- **PROBLEM DETAILS**
Using the records that follow, work out how many lines hold the string "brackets" and provide that number only.

[EXTRACTED MATERIAL — start]

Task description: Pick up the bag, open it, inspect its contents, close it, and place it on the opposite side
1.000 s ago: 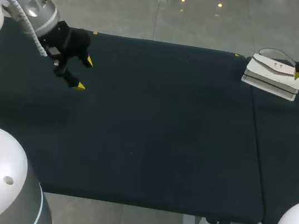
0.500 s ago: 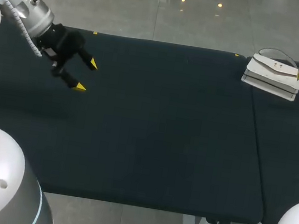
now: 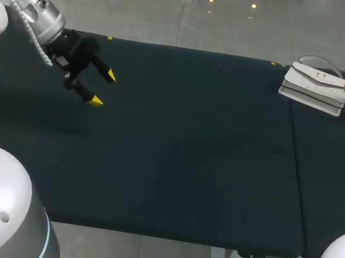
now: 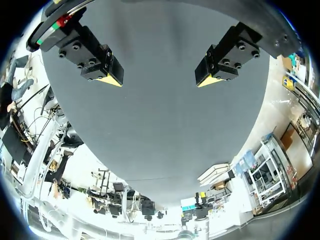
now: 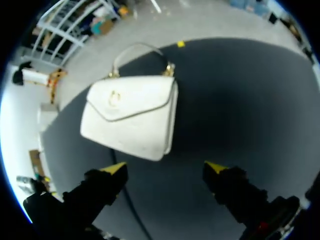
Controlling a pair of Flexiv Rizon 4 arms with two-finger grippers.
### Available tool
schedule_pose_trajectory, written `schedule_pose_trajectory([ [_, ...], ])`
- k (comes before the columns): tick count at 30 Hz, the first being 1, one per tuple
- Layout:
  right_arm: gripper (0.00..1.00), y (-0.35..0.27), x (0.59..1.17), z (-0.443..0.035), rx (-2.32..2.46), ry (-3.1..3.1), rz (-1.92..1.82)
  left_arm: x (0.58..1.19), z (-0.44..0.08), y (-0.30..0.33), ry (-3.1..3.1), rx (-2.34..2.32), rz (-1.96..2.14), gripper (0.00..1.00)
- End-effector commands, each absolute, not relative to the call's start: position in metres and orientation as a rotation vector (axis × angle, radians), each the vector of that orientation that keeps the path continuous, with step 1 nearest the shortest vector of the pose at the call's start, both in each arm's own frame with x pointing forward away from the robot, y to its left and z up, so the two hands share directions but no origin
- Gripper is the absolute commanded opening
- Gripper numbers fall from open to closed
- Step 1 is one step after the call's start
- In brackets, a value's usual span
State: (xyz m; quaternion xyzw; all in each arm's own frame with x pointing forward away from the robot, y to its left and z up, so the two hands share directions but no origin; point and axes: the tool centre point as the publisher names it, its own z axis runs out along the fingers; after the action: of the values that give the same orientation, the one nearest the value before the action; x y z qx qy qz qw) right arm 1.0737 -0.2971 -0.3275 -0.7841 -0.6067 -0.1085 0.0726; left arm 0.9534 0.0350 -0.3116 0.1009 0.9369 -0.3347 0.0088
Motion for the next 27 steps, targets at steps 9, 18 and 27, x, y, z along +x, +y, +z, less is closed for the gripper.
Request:
schedule_pose_trajectory([
  [9, 1.00, -0.305, 1.109, -0.347, -2.354, -1.727, -0.335, 0.955, -0.312, 0.035, 2.926, 0.317, -1.049, 1.00],
  [18, 0.98, -0.300, 1.123, -0.359, -2.354, -1.690, -0.350, 0.955, -0.312, 0.035, 2.926, 0.317, -1.049, 1.00],
  [27, 0.53, -0.289, 1.130, -0.364, -2.333, -1.676, -0.362, 0.955, -0.312, 0.035, 2.926, 0.317, -1.049, 1.00],
])
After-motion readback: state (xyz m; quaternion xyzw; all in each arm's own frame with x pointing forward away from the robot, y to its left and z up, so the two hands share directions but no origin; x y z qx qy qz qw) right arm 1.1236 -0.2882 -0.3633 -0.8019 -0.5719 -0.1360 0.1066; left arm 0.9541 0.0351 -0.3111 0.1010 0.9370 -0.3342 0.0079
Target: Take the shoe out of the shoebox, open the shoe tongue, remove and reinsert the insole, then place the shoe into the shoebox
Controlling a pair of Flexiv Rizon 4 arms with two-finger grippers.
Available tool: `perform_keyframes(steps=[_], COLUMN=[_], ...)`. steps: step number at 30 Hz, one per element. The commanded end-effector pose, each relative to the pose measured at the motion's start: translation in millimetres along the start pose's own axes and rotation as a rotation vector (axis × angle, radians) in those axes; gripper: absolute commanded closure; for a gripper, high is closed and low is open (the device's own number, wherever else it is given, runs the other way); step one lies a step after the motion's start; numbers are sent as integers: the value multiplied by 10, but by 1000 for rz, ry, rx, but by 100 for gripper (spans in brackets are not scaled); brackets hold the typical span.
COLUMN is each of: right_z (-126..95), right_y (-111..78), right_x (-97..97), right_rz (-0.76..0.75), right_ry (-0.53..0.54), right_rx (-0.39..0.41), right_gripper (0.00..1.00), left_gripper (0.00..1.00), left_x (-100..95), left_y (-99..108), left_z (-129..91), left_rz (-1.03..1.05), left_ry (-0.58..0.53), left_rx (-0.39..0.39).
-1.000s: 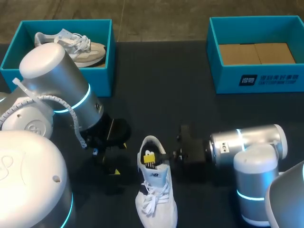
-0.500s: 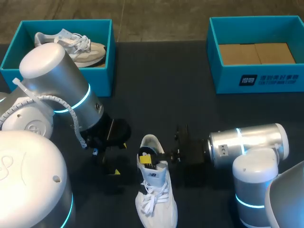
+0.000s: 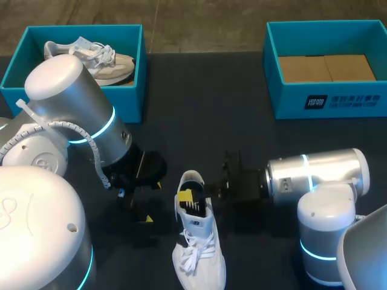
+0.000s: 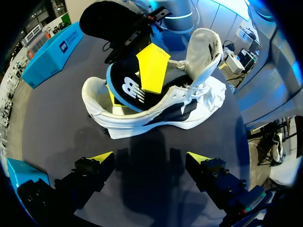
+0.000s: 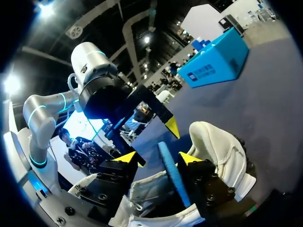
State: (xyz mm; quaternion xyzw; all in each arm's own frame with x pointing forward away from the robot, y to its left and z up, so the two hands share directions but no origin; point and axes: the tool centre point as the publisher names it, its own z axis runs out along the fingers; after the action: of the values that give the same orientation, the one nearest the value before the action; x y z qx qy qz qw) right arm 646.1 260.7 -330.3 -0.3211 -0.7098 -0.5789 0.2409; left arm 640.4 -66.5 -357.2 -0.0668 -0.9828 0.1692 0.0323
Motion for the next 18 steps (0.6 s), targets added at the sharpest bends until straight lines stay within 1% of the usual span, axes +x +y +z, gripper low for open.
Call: perform_keyframes(steps=[1, 4, 6, 9, 11, 18], right_z=[-20, -55, -82, -96, -92, -109], right_y=[19, 51, 73, 100, 107, 106], right_x=[6, 22, 36, 84, 106, 151], right_rz=[-20, -36, -38, -49, -55, -66], right_ry=[-8, -29, -38, -46, -49, -67], right_rx=[-17, -28, -30, -27, -23, -27], right_gripper=[34, 29, 29, 25, 27, 24], left_gripper=[0, 0, 0, 0, 0, 0], left_x=[10, 10, 10, 10, 10, 10], left_y=[12, 12, 12, 12, 12, 12], left_z=[1, 1, 1, 1, 1, 1], left_rz=[1, 1, 1, 1, 1, 1], left_ry=[-2, -2, -2, -2, -2, -2], left_rx=[3, 3, 3, 3, 3, 3])
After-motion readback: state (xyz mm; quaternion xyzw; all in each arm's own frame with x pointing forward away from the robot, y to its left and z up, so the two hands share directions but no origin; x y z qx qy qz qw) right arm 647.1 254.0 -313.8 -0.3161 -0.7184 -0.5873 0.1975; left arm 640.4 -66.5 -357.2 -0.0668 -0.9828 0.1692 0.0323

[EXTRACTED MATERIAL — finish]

- **RESPONSE**
2